▸ **Your task**
Where a line below includes the word "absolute", copy that line.

▸ **Available data**
────────────────

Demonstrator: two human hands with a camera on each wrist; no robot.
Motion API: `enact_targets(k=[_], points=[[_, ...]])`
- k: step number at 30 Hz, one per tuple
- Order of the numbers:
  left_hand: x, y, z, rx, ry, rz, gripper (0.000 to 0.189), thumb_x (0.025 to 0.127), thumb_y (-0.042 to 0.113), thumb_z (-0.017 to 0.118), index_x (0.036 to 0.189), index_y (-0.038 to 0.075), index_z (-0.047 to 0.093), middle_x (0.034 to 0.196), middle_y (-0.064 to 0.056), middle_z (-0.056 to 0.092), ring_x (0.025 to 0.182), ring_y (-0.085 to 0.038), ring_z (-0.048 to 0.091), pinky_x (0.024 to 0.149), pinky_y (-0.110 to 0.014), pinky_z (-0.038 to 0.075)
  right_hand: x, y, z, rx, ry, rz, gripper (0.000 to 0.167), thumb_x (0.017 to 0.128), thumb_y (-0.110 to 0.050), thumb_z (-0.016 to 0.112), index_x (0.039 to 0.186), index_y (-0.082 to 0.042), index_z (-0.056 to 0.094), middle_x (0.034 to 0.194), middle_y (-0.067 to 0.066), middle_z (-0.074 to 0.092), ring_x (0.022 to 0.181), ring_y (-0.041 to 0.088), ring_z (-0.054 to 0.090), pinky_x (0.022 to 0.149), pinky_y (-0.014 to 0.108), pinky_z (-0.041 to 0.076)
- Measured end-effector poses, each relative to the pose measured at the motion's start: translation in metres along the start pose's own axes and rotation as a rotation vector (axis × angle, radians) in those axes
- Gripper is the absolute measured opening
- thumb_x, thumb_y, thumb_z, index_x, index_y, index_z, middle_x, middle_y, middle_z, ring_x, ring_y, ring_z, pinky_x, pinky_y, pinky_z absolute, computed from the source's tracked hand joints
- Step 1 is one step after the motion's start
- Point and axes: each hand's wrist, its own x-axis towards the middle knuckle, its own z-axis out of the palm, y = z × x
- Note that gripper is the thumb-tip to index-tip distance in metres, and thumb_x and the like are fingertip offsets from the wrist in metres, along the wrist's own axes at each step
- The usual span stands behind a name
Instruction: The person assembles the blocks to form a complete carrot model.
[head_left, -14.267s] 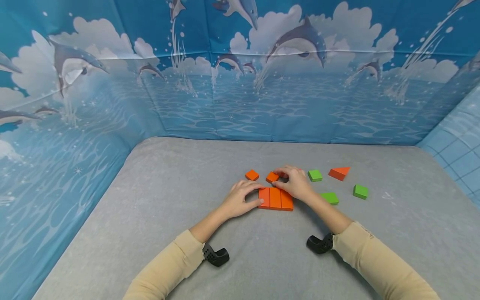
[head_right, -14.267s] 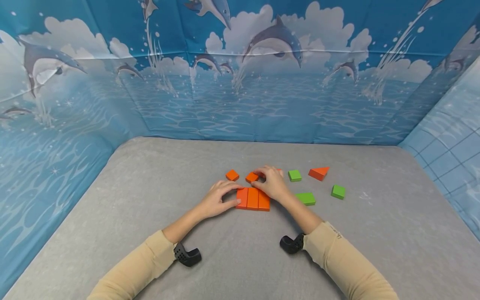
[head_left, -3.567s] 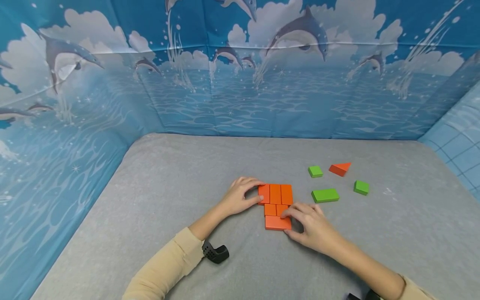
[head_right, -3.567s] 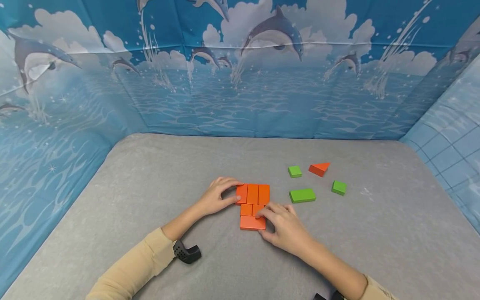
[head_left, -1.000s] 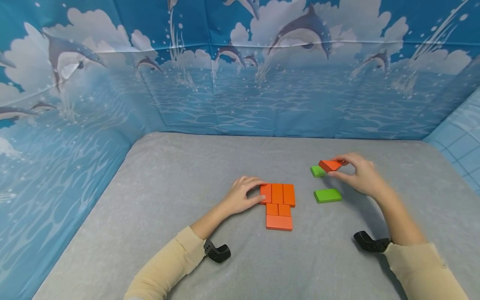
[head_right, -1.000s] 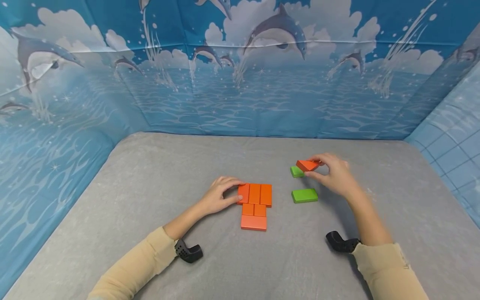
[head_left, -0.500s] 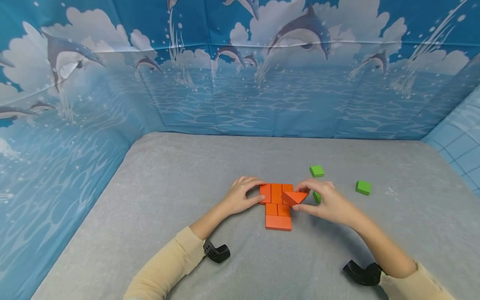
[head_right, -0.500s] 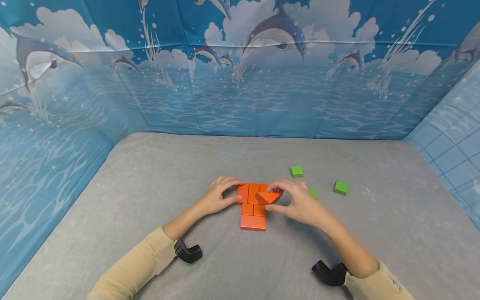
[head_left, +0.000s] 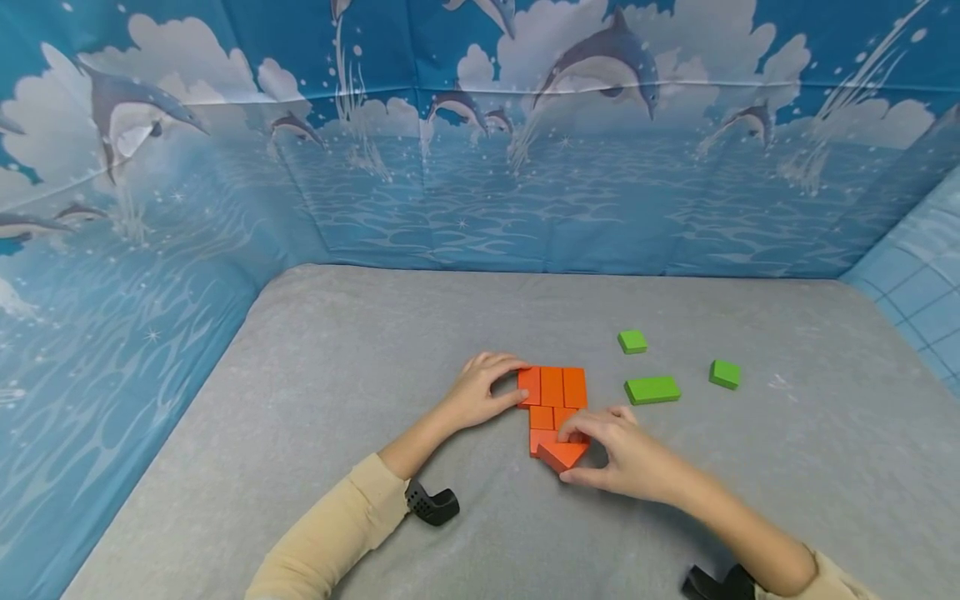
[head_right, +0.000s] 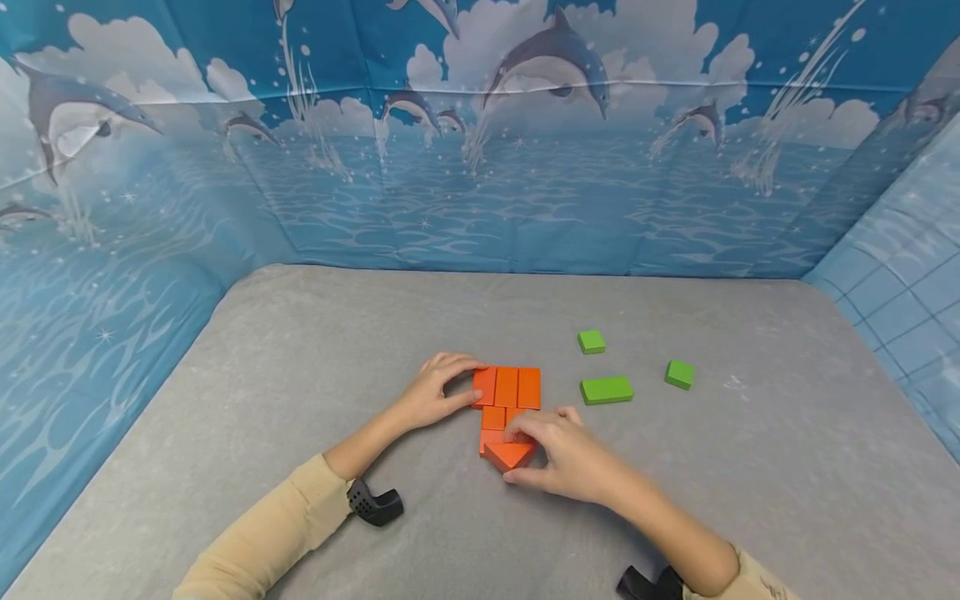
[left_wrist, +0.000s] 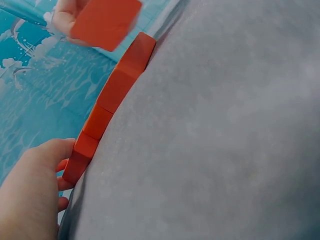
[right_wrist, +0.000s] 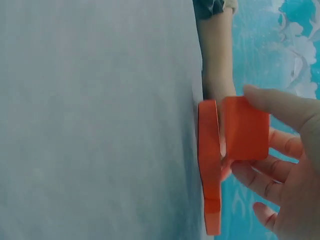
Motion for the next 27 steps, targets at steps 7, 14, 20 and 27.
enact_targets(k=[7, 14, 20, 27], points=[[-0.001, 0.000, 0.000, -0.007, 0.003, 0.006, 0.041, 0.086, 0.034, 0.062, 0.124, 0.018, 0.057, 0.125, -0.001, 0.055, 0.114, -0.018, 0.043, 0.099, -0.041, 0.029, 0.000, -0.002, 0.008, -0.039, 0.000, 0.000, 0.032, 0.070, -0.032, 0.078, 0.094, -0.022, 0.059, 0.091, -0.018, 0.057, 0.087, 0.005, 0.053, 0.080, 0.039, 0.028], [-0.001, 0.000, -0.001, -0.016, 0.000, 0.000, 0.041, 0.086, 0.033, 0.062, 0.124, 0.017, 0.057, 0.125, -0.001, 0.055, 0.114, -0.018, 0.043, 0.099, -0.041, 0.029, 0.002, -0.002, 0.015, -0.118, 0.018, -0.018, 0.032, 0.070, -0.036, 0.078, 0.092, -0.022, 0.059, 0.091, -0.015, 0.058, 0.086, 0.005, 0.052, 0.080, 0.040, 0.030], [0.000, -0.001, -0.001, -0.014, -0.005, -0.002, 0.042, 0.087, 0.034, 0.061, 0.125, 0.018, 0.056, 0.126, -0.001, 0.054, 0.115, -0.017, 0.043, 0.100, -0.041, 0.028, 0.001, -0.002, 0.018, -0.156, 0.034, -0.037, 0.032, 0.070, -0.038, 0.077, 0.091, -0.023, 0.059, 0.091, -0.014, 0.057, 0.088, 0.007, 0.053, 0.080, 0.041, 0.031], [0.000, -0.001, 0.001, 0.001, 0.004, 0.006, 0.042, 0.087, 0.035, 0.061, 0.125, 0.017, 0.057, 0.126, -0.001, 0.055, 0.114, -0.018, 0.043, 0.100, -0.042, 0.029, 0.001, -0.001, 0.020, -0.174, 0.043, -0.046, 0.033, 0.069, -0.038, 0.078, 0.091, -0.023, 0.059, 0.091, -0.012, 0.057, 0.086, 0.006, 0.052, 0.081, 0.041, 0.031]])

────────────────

▸ **Answer to this exercise**
- Gripper is the absolute measured opening
- thumb_x, thumb_y, thumb_z, index_x, index_y, index_z, middle_x, middle_y, middle_z, ring_x, ring_y, ring_z, pinky_x, pinky_y, pinky_z absolute, computed from the source's tracked hand joints

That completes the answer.